• Work request: In the records below, how many lines hold the word "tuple"? Give only the number.

**** Listed records ****

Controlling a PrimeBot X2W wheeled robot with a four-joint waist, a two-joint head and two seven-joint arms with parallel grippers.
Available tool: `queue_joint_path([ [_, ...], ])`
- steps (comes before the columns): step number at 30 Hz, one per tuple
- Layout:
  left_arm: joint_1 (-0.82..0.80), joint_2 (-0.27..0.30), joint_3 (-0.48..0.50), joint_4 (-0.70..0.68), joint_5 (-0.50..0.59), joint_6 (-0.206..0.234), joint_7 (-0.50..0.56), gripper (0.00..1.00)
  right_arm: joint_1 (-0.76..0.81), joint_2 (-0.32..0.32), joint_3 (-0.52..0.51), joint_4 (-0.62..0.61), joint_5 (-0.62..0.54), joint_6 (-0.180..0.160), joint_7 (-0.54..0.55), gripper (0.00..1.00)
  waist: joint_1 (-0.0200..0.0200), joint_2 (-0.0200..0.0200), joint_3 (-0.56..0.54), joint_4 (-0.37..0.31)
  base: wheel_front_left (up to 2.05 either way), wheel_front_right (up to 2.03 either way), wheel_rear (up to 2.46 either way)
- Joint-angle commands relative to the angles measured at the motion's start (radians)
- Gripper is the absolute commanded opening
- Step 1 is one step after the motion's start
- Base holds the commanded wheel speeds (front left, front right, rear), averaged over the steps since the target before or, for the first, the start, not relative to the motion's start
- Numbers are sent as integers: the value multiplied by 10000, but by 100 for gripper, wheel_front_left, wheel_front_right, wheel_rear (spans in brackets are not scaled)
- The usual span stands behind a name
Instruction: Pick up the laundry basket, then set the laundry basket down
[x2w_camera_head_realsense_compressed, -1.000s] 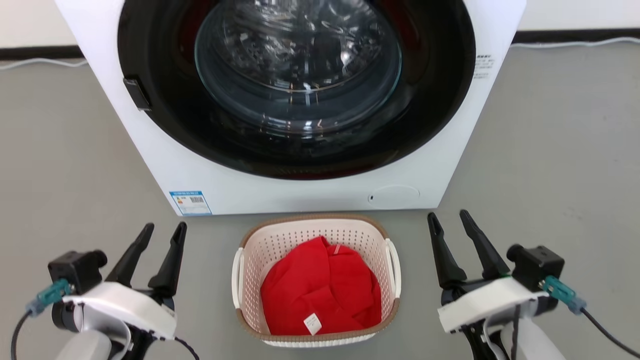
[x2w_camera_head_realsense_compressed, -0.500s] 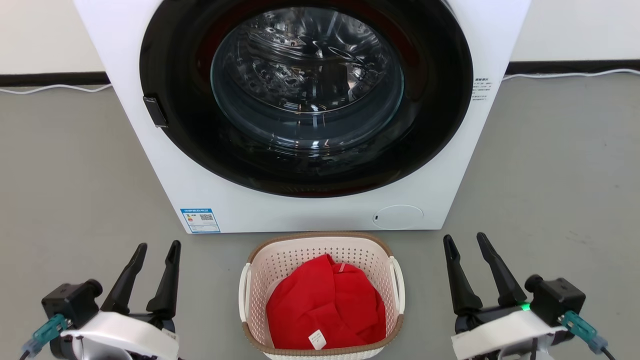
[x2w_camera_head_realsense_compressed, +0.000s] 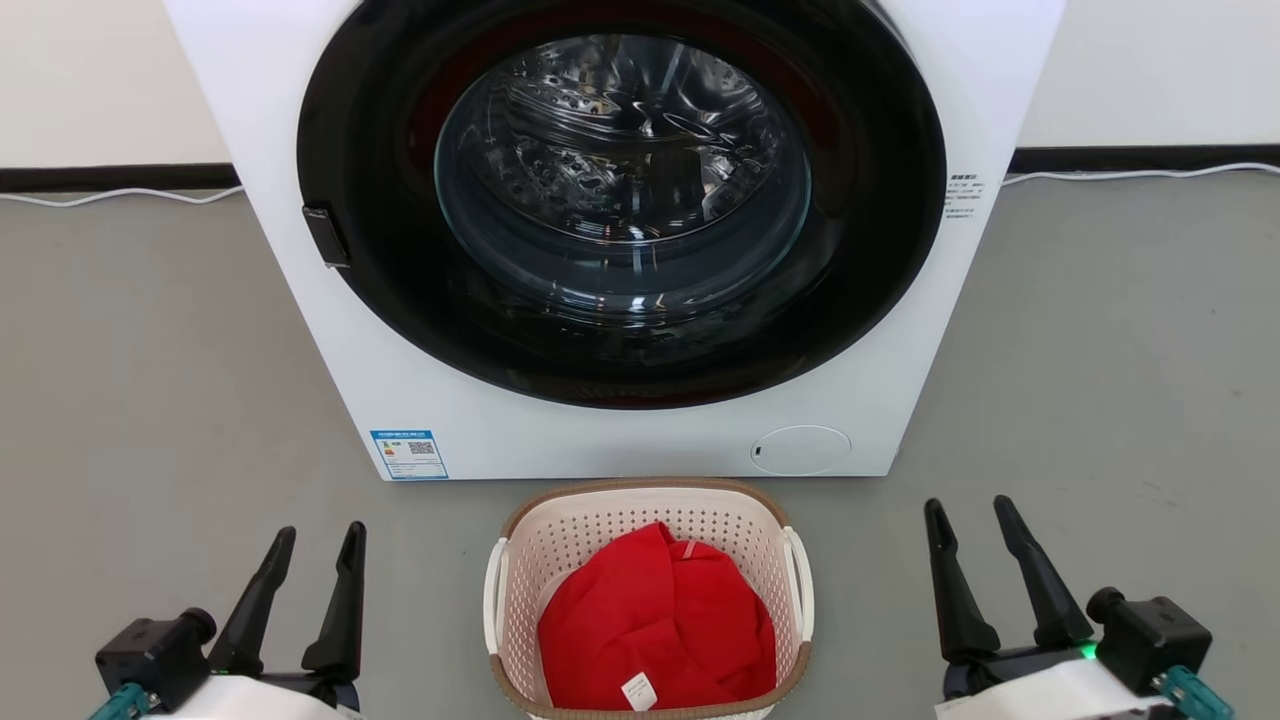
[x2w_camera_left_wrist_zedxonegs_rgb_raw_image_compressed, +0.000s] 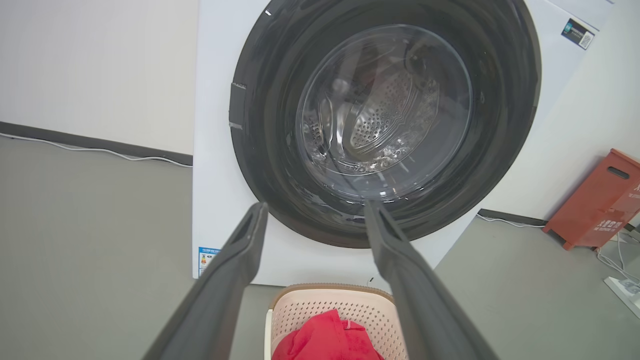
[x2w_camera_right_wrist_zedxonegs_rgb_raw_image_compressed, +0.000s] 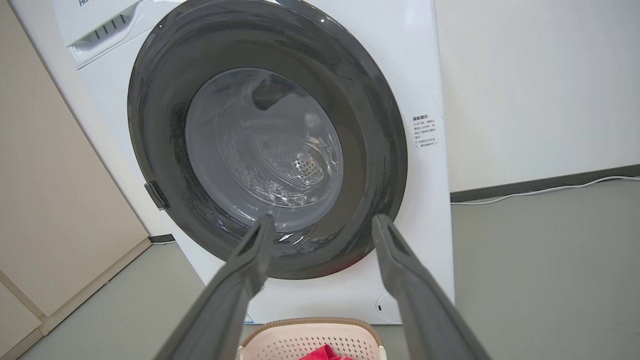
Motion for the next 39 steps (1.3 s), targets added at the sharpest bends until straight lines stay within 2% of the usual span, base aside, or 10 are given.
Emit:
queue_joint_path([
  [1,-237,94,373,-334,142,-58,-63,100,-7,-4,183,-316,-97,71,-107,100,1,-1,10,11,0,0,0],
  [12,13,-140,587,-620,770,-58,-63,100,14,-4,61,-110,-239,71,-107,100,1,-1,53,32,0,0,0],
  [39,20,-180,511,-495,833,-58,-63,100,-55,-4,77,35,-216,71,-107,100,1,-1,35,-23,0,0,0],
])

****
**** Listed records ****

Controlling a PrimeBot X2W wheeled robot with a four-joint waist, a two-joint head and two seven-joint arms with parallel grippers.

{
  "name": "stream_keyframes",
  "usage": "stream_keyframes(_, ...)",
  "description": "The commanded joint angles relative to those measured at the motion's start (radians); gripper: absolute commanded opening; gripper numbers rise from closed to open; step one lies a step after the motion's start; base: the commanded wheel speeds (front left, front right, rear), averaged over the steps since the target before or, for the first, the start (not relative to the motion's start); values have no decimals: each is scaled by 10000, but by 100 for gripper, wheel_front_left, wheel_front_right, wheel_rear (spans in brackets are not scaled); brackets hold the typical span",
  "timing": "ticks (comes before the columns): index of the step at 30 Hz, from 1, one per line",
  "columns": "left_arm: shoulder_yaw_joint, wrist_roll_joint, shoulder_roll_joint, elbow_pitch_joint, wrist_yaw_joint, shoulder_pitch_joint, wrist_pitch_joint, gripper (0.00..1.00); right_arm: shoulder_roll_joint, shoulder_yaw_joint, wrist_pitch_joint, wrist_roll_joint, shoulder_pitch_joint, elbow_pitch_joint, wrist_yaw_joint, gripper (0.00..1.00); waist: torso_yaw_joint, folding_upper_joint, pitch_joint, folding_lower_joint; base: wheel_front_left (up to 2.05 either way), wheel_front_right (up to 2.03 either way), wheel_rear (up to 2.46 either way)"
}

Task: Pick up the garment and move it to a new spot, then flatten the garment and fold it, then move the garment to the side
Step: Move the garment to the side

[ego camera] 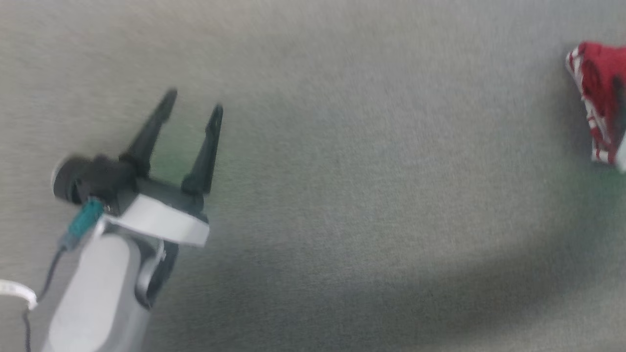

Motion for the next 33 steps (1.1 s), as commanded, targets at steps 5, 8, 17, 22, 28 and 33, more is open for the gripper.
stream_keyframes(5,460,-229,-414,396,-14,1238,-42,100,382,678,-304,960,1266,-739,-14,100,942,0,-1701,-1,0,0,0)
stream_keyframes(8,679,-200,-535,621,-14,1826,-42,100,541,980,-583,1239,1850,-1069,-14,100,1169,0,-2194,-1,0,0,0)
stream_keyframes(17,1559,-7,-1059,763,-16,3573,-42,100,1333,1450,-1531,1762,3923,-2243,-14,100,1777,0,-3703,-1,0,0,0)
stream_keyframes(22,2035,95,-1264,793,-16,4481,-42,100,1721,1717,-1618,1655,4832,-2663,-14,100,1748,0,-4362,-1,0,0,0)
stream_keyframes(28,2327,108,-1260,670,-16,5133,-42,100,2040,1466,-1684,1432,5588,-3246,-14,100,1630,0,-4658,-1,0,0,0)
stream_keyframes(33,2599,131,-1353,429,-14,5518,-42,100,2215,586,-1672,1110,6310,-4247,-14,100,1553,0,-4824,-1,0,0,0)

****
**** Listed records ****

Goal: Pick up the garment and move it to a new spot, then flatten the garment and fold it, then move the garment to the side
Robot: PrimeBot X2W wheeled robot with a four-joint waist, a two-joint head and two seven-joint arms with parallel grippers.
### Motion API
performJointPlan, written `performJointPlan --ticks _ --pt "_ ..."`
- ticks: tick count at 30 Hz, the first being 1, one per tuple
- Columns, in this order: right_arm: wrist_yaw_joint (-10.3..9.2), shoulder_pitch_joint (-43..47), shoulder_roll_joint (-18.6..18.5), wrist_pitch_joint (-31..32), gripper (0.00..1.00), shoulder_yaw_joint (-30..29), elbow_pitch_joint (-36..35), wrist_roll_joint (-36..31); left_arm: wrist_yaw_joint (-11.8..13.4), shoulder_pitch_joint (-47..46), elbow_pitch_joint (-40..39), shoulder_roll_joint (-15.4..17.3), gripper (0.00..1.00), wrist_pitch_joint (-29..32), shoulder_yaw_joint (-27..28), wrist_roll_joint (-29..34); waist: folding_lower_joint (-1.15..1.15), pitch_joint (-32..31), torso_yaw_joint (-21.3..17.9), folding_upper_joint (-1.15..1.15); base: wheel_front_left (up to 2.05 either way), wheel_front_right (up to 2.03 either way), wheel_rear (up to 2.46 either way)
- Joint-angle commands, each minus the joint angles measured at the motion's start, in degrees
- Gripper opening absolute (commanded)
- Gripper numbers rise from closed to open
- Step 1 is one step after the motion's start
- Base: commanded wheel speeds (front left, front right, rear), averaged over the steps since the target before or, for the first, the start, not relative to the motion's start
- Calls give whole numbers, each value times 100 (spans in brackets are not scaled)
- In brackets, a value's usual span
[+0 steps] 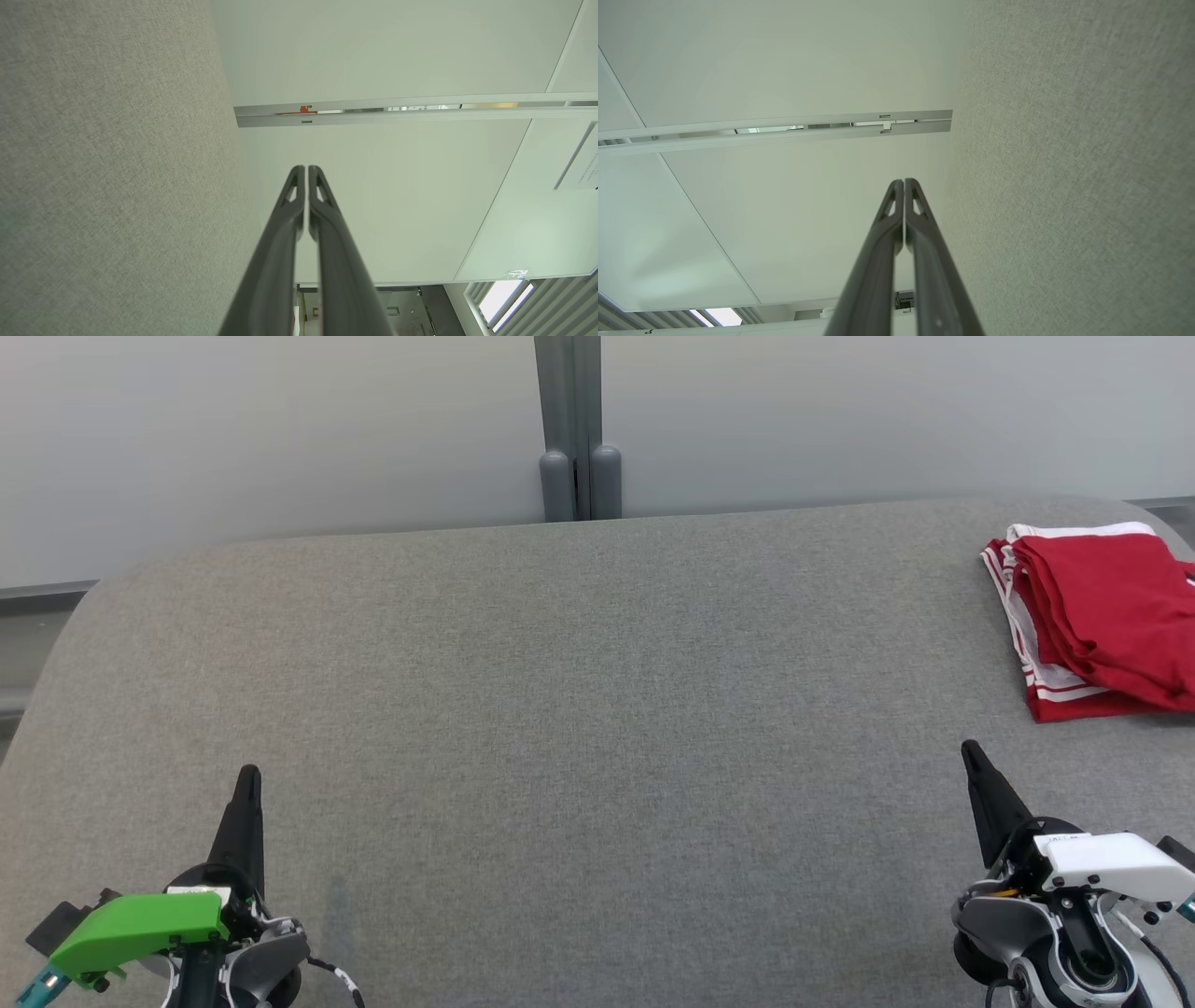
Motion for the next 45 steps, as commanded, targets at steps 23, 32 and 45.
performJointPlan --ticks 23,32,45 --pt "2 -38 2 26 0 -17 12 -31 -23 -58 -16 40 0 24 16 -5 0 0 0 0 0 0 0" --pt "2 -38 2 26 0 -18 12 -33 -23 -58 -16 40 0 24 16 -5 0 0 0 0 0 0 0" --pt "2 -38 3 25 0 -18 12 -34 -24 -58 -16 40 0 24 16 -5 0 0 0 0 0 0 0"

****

• Output below: 2